## WHAT TO DO
In the material below, find the line containing "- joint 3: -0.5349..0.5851" and the line containing "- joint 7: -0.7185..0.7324", then reproduce exactly both of them and every line between, and nothing else.

## DATA
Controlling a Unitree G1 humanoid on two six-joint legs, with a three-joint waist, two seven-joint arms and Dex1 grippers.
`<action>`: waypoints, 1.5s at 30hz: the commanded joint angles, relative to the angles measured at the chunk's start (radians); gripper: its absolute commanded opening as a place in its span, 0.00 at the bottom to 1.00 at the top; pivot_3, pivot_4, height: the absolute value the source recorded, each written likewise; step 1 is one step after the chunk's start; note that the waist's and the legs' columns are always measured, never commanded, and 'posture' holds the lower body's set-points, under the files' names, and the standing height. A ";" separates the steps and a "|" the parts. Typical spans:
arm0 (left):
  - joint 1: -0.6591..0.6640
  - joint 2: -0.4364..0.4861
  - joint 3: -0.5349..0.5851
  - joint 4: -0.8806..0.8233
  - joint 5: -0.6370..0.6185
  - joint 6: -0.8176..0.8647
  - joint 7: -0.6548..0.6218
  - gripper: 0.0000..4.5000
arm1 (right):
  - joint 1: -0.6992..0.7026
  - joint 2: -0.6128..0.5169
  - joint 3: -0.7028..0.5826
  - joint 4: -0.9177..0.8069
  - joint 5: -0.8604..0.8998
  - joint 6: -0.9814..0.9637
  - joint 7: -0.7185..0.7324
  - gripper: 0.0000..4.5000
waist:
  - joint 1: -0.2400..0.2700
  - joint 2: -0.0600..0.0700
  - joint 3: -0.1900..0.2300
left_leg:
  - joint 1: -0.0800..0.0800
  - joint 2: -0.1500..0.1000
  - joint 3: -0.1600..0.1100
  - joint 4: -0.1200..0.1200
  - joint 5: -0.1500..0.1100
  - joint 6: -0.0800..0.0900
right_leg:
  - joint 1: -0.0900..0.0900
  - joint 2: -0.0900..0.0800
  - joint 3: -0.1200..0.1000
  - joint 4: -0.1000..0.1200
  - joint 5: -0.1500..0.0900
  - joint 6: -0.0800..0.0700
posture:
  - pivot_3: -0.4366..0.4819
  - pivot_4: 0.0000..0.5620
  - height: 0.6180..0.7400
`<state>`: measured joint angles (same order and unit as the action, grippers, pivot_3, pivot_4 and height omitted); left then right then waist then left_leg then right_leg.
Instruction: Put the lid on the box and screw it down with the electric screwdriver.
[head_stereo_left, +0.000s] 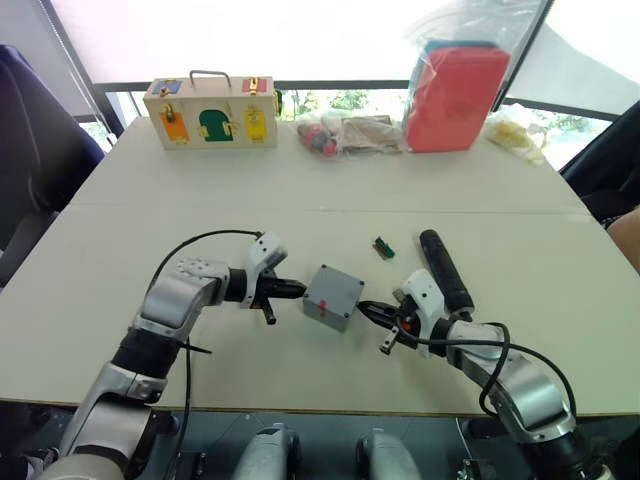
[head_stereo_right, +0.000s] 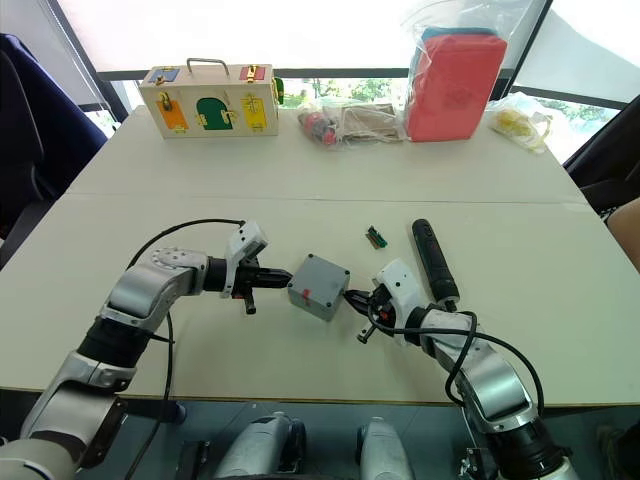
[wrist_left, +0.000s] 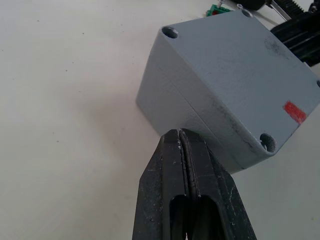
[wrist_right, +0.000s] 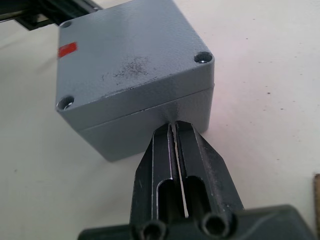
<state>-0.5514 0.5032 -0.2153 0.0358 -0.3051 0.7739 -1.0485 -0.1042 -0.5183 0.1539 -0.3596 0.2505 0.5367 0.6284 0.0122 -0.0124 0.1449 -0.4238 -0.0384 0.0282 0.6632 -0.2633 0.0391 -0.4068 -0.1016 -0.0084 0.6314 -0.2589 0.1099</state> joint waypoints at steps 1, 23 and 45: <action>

## RESULT FOR THIS EXERCISE
  - joint 3: -0.5349..0.5851
  - joint 4: -0.8806..0.8233
  - joint 5: -0.6370..0.6185
  - joint 6: -0.8176..0.8647
  - joint 7: -0.6548..0.6218
  - gripper: 0.0000..4.5000
arm1 (right):
  - joint 1: -0.6992..0.7026
  - joint 2: -0.6128..0.5169
  - joint 3: -0.7028..0.5826
  - joint 4: -0.9177..0.8069
  - joint 5: -0.8604..0.8998
  - joint 6: -0.9814..0.9637
  - joint 7: -0.7185..0.7324

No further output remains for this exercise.